THE PROBLEM
Your answer must be the full set of records, repeated exactly.
Top of RECORDS TO PROCESS
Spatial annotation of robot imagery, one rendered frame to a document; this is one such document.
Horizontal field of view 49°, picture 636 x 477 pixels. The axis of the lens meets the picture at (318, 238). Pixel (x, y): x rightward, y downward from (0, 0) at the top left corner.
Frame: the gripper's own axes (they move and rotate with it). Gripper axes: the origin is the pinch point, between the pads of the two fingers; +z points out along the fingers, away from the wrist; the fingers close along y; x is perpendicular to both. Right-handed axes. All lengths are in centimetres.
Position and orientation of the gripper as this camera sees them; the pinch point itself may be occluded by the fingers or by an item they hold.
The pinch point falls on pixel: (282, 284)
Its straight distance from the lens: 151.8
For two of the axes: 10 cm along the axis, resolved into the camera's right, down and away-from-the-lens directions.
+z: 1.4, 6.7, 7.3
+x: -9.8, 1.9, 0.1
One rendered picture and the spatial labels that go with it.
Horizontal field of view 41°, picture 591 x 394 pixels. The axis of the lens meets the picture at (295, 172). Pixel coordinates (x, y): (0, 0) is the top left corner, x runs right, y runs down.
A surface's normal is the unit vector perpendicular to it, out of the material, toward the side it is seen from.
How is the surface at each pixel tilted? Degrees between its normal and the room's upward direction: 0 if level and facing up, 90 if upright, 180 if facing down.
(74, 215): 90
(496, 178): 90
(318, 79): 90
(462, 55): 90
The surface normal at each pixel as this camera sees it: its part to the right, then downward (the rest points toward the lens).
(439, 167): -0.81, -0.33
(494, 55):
Bottom of RECORDS TO PROCESS
OUTPUT OF THE TASK
Spatial annotation of robot imagery, one rendered frame to a document; this is one such document.
Horizontal field of view 49°, picture 636 x 477 pixels. The axis of the lens meets the picture at (318, 238). Pixel (x, y): x rightward, y downward from (0, 0) at the top left corner.
Frame: the gripper's own axes (they move and rotate with it). Gripper axes: the origin is the pinch point, between the pads of the two fingers; +z points out along the fingers, away from the wrist; the fingers close along y; x is perpendicular to both. Right-handed axes. All lengths are in centimetres.
Position and orientation of the gripper as this camera sees them; the pinch point itself may be occluded by the fingers or by an item they hold.
The pinch point falls on pixel: (282, 284)
Its straight distance from the lens: 151.8
For two of the axes: 10 cm along the axis, resolved into the camera's right, down and away-from-the-lens directions.
+z: 1.4, 6.7, 7.3
+x: -9.8, 1.9, 0.1
One rendered picture and the spatial labels that go with it.
Horizontal field of view 41°, picture 591 x 394 pixels. The axis of the lens meets the picture at (295, 172). Pixel coordinates (x, y): (0, 0) is the top left corner, x runs right, y runs down.
A surface's normal is the unit vector perpendicular to it, out of the material, toward the side it is seen from.
How is the surface at each pixel tilted? Degrees between its normal and the room's upward direction: 0 if level and facing up, 90 if upright, 180 if facing down.
(74, 215): 90
(496, 178): 90
(318, 79): 90
(462, 55): 90
The surface normal at each pixel as this camera sees it: its part to the right, then downward (the rest points toward the lens).
(439, 167): -0.81, -0.33
(494, 55):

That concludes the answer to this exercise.